Please copy, exactly as they appear below, the lines from the one containing "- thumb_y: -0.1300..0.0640" through the one containing "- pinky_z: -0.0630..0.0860".

[Collected data entries]
++++

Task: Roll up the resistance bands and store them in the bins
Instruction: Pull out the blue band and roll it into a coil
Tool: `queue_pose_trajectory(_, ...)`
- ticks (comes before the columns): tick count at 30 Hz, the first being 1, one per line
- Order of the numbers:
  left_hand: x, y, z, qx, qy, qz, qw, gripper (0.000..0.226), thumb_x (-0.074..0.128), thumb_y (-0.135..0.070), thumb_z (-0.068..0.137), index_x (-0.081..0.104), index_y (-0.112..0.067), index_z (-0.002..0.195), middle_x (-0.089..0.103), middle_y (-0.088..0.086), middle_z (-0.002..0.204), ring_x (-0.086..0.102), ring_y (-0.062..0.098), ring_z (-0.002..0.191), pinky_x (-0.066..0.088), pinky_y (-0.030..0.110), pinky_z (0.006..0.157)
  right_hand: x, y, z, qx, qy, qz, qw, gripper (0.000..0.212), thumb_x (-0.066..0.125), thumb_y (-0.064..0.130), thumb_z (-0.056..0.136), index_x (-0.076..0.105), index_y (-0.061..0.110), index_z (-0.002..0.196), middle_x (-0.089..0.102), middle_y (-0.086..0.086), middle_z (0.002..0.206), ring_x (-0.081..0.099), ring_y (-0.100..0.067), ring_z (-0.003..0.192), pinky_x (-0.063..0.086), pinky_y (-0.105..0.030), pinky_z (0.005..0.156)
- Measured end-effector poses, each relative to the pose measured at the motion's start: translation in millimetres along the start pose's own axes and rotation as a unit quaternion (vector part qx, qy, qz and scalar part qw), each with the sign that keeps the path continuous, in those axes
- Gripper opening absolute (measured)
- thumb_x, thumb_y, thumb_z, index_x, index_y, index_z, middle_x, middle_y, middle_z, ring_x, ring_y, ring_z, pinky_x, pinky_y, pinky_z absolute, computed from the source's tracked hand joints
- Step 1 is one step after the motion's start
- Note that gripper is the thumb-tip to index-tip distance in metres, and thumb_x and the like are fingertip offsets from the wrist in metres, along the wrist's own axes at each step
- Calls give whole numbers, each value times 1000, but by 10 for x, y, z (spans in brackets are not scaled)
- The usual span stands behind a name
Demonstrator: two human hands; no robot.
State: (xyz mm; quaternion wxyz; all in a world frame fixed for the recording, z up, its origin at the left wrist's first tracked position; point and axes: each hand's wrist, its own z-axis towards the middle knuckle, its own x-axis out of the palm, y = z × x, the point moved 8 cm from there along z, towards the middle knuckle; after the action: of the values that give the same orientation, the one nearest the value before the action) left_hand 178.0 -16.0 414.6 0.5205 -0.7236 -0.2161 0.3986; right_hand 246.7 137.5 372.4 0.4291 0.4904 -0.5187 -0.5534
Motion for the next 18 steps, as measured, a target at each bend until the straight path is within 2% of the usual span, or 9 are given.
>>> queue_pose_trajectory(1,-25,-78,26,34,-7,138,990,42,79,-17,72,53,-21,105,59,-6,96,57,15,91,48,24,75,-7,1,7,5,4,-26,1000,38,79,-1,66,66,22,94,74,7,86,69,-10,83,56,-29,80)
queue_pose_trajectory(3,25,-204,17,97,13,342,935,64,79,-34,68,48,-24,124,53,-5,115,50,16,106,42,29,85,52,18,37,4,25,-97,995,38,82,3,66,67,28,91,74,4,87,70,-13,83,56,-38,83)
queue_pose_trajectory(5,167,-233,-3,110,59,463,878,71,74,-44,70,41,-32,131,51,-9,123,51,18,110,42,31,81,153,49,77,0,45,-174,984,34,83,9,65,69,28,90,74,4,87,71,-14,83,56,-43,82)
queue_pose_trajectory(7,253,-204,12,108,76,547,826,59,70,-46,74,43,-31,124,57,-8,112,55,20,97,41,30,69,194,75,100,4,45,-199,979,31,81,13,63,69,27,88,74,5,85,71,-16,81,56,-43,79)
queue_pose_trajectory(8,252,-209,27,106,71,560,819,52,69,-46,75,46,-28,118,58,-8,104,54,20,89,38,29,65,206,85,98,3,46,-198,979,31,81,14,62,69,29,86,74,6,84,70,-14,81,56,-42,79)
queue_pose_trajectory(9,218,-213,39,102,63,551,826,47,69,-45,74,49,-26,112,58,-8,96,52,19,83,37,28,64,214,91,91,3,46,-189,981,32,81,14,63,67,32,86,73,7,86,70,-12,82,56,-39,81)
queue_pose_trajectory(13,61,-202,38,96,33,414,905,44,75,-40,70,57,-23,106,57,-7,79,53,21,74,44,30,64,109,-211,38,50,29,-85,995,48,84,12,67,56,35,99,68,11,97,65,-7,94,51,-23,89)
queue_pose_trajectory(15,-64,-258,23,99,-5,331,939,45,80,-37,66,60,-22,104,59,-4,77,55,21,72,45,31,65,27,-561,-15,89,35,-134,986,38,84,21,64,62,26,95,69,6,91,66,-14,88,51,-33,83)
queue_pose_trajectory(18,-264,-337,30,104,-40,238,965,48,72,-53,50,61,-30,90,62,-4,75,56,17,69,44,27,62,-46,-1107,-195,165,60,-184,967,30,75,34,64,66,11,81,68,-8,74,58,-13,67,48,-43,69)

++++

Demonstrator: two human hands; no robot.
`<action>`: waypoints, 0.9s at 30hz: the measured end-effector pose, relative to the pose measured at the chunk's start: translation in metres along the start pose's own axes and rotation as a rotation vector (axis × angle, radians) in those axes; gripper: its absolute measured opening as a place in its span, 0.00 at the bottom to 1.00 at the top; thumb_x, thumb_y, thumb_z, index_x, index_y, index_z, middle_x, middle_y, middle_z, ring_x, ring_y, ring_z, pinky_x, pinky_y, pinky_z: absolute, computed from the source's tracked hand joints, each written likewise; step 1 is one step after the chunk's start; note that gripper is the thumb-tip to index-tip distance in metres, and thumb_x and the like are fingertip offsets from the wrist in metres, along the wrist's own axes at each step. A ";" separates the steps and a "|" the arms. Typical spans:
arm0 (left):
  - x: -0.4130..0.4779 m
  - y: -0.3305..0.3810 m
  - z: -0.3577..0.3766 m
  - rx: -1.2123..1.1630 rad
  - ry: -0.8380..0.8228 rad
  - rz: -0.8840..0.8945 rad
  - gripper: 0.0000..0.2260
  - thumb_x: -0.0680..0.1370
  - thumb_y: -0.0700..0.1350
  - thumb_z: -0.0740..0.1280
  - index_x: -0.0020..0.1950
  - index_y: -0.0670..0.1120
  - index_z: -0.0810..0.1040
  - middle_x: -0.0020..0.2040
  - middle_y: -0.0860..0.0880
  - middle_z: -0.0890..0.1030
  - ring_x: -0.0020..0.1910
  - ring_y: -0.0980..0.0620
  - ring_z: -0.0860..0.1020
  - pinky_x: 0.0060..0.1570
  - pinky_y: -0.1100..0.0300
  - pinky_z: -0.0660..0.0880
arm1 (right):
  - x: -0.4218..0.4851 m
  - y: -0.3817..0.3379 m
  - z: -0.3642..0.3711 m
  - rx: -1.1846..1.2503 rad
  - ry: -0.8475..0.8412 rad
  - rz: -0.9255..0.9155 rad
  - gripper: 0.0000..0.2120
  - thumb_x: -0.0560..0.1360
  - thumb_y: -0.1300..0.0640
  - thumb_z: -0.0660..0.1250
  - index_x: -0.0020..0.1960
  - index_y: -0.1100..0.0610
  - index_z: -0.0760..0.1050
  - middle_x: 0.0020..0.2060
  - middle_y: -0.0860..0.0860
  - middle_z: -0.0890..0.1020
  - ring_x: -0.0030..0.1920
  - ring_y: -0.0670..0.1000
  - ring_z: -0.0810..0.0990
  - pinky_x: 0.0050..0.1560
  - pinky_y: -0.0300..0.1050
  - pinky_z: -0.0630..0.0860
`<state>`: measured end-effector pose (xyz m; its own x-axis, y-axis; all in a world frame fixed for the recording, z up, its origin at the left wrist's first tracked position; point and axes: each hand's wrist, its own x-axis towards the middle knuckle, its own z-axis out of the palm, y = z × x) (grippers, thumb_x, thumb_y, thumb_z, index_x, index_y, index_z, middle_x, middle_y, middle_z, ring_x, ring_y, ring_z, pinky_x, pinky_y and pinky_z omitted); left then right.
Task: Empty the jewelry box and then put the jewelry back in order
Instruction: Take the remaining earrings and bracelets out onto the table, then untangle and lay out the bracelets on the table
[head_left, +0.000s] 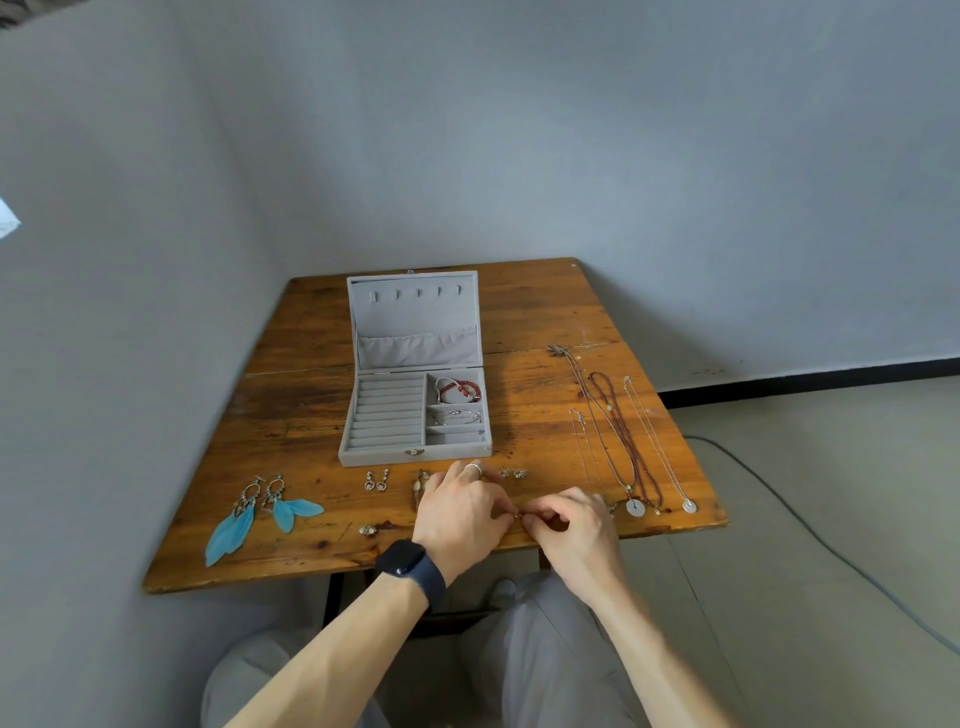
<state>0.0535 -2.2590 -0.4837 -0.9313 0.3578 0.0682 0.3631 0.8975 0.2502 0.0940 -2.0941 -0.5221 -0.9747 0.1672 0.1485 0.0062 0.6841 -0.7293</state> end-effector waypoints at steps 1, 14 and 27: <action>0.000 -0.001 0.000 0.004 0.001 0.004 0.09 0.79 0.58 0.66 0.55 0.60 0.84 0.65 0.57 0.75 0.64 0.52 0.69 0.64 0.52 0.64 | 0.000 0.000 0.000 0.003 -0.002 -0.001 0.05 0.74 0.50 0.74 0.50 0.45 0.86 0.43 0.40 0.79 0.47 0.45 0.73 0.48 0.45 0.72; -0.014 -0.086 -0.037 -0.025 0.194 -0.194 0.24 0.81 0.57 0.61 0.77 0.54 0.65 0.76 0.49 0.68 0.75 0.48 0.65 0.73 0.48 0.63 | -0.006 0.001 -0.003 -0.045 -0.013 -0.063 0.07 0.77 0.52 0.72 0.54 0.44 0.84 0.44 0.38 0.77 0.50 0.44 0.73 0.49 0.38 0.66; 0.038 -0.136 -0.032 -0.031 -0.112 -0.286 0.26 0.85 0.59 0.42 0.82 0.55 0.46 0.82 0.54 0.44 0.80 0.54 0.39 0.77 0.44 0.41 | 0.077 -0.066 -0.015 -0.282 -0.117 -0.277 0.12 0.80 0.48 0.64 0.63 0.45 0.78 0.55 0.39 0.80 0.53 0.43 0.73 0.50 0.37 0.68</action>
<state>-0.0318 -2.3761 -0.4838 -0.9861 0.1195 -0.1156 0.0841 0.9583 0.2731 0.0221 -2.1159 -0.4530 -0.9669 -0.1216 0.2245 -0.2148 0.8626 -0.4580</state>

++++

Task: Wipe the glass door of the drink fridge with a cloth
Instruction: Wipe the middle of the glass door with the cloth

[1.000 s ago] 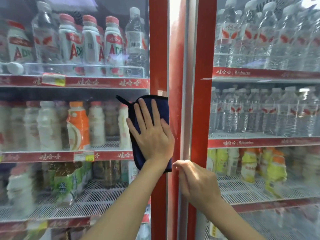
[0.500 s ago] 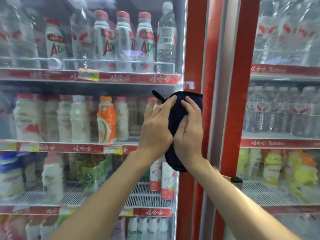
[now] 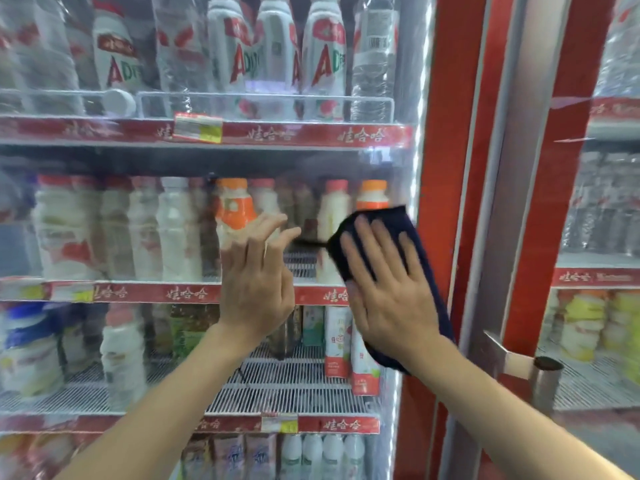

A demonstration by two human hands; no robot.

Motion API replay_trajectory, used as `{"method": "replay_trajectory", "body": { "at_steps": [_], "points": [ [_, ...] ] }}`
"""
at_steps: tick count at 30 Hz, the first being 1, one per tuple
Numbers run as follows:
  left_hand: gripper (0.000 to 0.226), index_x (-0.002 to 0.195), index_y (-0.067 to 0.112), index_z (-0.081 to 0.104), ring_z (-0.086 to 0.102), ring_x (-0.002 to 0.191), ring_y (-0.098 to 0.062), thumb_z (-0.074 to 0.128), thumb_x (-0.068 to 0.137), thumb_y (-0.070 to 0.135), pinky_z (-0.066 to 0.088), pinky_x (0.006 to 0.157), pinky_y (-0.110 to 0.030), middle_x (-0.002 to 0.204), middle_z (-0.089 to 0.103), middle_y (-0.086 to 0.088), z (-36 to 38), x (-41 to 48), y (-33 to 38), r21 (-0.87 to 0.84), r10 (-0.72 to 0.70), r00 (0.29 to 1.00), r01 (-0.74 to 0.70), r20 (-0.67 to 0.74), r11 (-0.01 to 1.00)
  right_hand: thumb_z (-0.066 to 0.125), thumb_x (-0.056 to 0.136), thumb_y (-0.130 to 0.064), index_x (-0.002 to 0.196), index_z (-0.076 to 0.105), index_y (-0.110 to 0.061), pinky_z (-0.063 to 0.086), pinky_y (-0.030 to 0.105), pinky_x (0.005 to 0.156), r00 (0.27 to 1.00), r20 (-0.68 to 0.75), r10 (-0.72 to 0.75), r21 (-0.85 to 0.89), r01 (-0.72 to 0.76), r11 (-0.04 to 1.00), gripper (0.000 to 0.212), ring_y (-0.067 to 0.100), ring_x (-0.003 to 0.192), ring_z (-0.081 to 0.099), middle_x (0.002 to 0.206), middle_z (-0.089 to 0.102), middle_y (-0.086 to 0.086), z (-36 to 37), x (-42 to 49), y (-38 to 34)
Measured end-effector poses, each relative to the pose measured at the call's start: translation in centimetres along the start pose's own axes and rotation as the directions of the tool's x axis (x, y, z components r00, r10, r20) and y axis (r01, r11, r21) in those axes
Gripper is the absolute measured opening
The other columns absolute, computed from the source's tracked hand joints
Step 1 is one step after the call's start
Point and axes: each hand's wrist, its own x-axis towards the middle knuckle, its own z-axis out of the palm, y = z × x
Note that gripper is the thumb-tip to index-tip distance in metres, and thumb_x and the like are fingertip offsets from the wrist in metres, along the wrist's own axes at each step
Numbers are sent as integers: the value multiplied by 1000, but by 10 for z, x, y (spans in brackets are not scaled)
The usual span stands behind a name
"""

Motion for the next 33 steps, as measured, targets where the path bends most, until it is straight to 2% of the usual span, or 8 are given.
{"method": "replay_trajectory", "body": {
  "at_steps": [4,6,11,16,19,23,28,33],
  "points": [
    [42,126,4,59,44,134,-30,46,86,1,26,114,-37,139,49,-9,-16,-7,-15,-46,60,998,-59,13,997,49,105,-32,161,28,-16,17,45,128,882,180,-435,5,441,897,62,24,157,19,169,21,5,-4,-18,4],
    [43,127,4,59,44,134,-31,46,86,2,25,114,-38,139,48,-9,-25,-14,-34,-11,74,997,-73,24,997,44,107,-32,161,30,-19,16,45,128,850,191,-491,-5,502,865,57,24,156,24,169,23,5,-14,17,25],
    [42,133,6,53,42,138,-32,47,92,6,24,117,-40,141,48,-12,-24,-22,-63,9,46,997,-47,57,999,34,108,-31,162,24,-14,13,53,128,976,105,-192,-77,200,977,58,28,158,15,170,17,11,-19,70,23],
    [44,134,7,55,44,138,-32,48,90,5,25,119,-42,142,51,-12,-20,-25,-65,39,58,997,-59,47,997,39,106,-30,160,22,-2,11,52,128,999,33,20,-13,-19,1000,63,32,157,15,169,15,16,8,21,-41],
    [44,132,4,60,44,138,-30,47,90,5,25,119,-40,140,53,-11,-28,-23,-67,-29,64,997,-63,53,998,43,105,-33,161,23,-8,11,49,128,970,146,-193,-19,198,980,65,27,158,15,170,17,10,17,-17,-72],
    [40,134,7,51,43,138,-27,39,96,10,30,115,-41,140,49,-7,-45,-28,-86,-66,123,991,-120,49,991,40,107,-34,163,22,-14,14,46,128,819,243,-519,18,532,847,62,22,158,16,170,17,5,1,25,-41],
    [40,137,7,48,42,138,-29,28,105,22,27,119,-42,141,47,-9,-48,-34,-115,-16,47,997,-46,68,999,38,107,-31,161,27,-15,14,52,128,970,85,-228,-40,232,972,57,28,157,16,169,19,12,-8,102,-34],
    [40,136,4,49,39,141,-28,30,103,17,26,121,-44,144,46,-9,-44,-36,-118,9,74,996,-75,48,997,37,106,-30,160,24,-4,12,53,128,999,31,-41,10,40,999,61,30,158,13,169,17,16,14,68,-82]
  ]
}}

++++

» Response area
  - thumb_y: -0.1300..0.0640
  - thumb_z: -0.0660..0.1250
  - index_x: -0.0020..0.1960
  - index_y: -0.1100..0.0610
  - index_z: -0.0760..0.1050
  - middle_x: 0.0020..0.2060
  - middle_y: -0.0860..0.0860
  - middle_z: -0.0890..0.1020
  - ring_x: -0.0030..0.1920
  - ring_y: -0.0670..0.1000
  - ring_z: -0.0810..0.0990
  - pinky_x: 0.0050..0.1560
  - pinky_y: -0.0300..0.1050
  - pinky_z: -0.0630..0.0860

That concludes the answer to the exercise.